= Niel Steenbergen =

Dutch painter

Daniël Cornelis "Niel" Steenbergen (Steenbergen, 18 April 1911 – Oosterhout, 8 March 1997) was a Dutch artist, especially known as sculptor, painter and medalist.

Steenbergen studied at the School of Applied Arts in Tilburg (1929–1932), the Higher Institute for Fine Arts in Antwerp (1932–1934) and the National Academy of Fine Arts in Amsterdam (1935–1938). He was active as a sculptor, medalist, designer and goldsmith. He succeeded his teacher Gerard Bourgonjon at the Academy in Tilburg. His works include war memorials, free images, altars, pulpits, fonts and pontificalia.

In 1945 he founded the Free Academy of Visual Art in Breda, together with the Dutch artists Dio Rovers and Gerrit de Morée.

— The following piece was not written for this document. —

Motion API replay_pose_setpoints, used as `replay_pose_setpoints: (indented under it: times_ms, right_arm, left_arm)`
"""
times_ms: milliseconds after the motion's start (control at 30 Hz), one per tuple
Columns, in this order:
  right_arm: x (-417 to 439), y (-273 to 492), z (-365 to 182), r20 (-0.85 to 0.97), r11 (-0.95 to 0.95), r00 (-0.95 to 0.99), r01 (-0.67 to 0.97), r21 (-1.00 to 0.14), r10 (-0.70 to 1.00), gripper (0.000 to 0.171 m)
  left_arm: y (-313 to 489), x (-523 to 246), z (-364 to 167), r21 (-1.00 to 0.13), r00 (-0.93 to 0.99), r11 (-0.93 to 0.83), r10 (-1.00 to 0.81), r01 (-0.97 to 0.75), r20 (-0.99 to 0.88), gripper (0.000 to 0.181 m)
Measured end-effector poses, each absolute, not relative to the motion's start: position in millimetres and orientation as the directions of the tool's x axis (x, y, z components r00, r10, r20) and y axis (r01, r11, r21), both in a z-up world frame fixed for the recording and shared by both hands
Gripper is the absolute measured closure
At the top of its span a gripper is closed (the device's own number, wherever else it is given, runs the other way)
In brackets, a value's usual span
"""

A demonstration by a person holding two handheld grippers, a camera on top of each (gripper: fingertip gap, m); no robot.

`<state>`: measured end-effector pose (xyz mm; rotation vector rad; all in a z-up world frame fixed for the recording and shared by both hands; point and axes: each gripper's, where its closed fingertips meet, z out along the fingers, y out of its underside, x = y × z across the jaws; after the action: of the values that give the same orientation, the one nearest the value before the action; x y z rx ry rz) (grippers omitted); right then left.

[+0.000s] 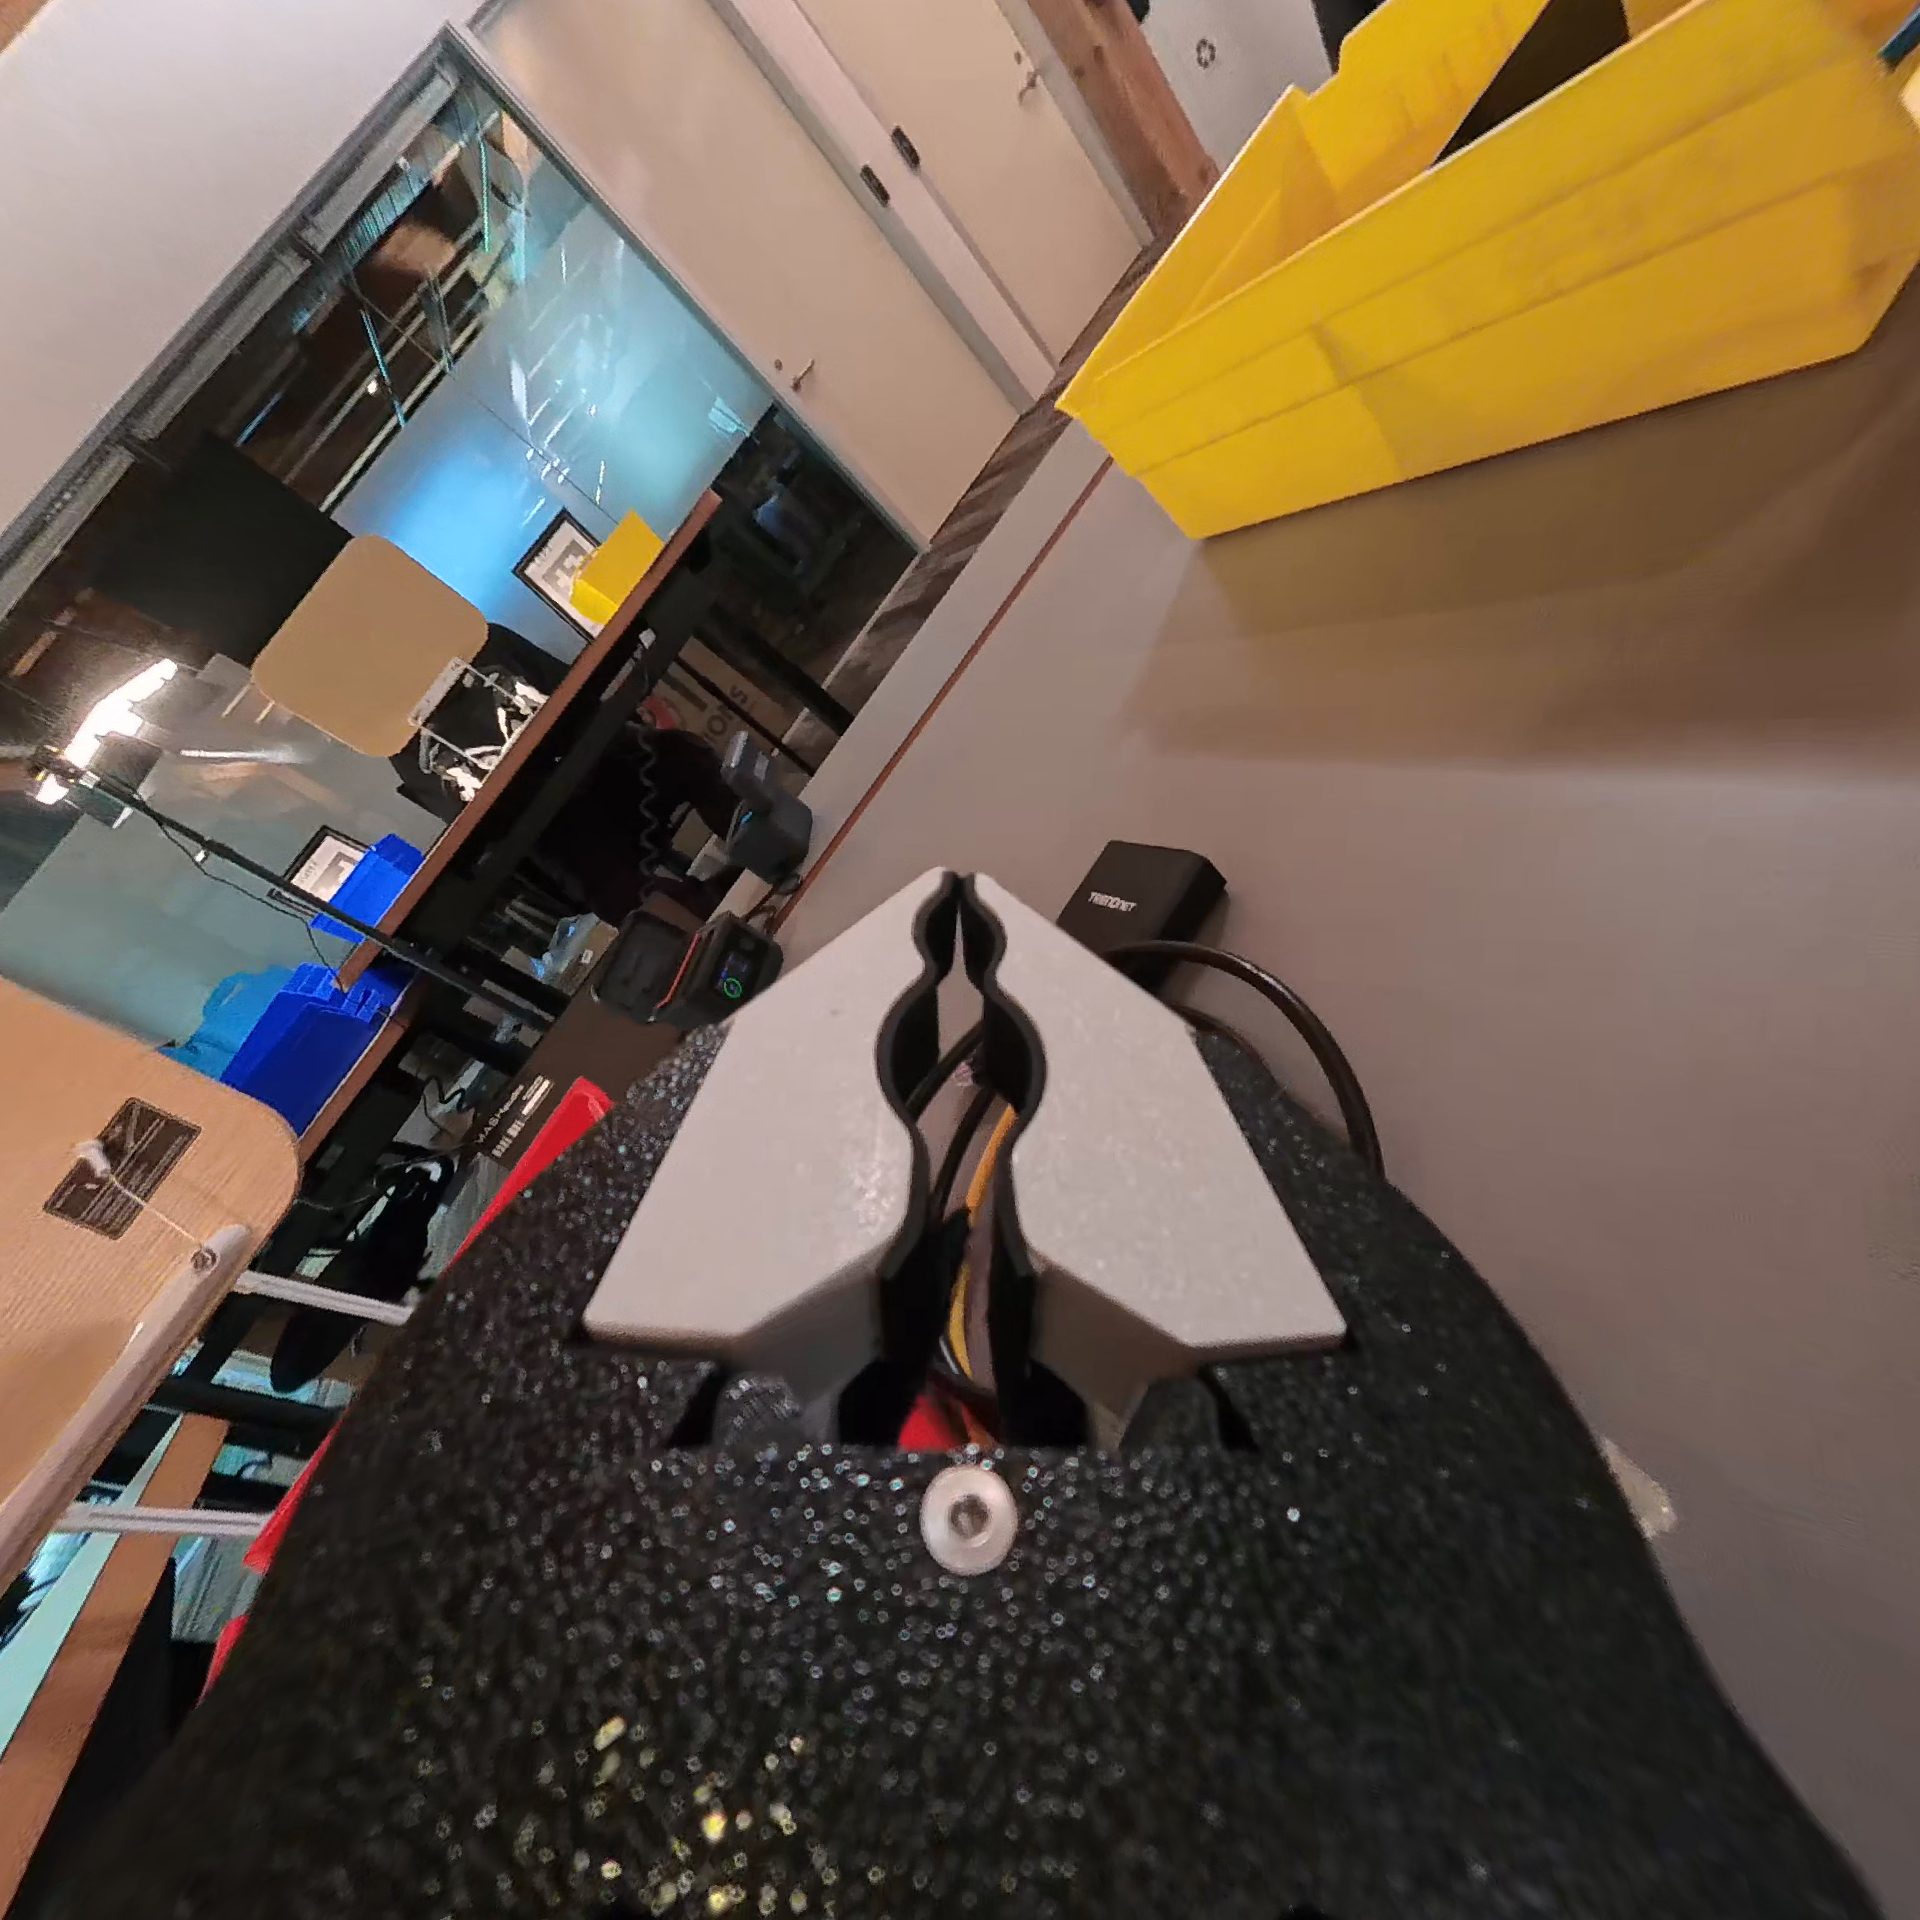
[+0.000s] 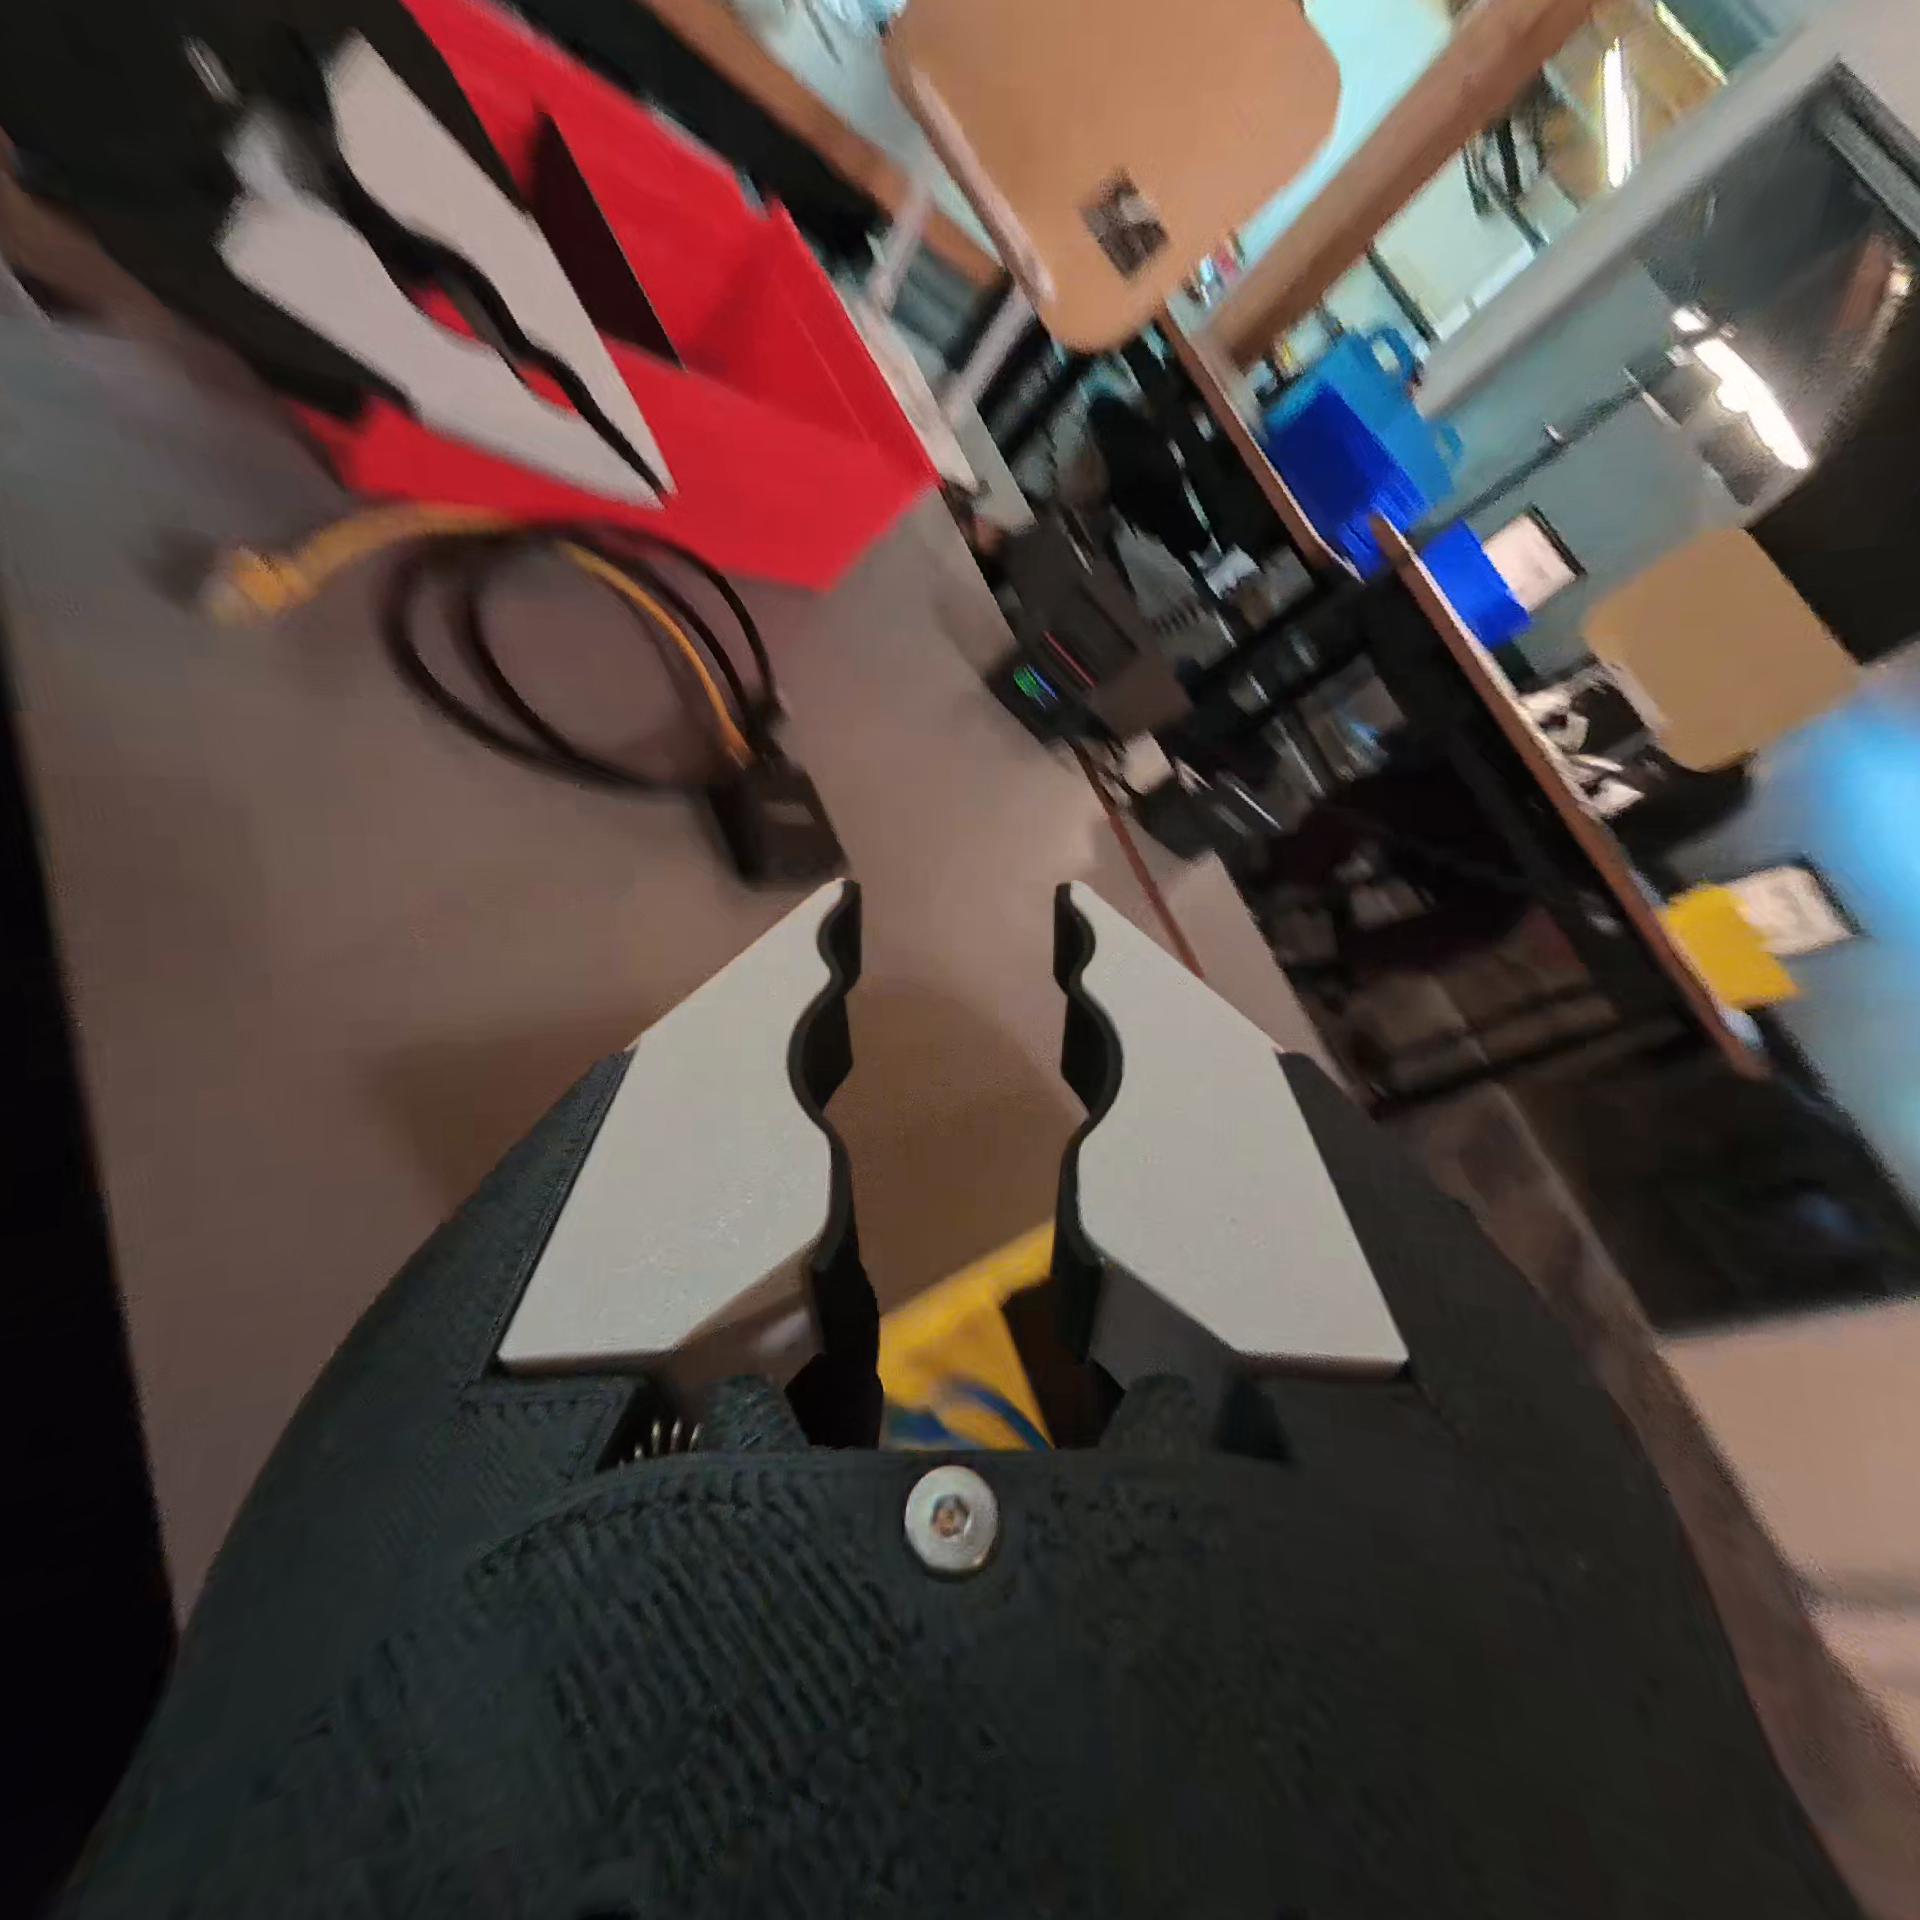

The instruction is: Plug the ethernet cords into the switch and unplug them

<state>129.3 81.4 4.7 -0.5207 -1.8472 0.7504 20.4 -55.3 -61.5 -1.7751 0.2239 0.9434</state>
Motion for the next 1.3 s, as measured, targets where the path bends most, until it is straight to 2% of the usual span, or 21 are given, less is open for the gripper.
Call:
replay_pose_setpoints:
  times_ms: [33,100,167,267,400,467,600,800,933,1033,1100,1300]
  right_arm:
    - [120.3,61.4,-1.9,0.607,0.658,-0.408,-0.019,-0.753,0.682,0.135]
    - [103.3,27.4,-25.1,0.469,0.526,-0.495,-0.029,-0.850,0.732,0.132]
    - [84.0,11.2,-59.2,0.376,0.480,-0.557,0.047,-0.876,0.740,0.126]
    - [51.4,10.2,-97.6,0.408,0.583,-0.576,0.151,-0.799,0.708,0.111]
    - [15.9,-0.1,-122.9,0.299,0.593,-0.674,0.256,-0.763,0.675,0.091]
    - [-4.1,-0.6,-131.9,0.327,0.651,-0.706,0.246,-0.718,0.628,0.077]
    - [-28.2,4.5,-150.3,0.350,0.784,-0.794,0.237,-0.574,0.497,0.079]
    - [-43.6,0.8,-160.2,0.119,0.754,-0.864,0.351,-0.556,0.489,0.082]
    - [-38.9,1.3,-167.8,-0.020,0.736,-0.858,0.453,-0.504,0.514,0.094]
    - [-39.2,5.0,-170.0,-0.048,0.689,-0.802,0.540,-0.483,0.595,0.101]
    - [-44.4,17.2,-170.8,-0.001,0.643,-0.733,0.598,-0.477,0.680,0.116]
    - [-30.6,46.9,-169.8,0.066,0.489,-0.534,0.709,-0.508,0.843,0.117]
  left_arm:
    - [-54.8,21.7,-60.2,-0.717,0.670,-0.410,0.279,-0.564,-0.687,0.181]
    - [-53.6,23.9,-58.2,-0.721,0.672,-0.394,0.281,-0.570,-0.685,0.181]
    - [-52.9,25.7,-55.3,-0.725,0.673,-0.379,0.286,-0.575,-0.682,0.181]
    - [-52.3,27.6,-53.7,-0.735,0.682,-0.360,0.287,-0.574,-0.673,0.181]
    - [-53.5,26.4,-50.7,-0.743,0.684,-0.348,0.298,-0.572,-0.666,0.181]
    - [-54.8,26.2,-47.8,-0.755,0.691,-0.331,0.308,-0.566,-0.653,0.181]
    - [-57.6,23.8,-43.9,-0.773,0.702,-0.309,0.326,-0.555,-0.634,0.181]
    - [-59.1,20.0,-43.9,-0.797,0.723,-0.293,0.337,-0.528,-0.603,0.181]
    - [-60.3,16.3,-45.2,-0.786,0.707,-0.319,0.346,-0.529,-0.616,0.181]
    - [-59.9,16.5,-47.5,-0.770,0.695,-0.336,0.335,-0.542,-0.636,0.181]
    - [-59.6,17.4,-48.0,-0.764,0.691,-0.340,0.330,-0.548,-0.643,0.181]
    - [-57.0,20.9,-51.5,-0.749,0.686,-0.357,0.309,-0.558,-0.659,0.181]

He was affiliated with a number of artists' associations, including the North Brabant Association of Visual Artists Jeroen Bosch, Breda (1947–1955), the Brabant Foundation for the Visual Arts and Fine Crafts (1958–1965), Arti et Amicitiae and the Dutch Society of Sculptors. Steenbergen won several awards: the Academy Award Belgium (1935), the Dutch Prix de Rome for Sculpture (1938), and the gold medal at the Salzburg Biennale (1956). In 1989 he received an award from the Dutch province of North Brabant. In 1973 he was appointed by the Queen of the Netherlands Knight of the Order of Orange-Nassau and in 1976 by the Holy See Knight of the Order of St. Gregory the Great.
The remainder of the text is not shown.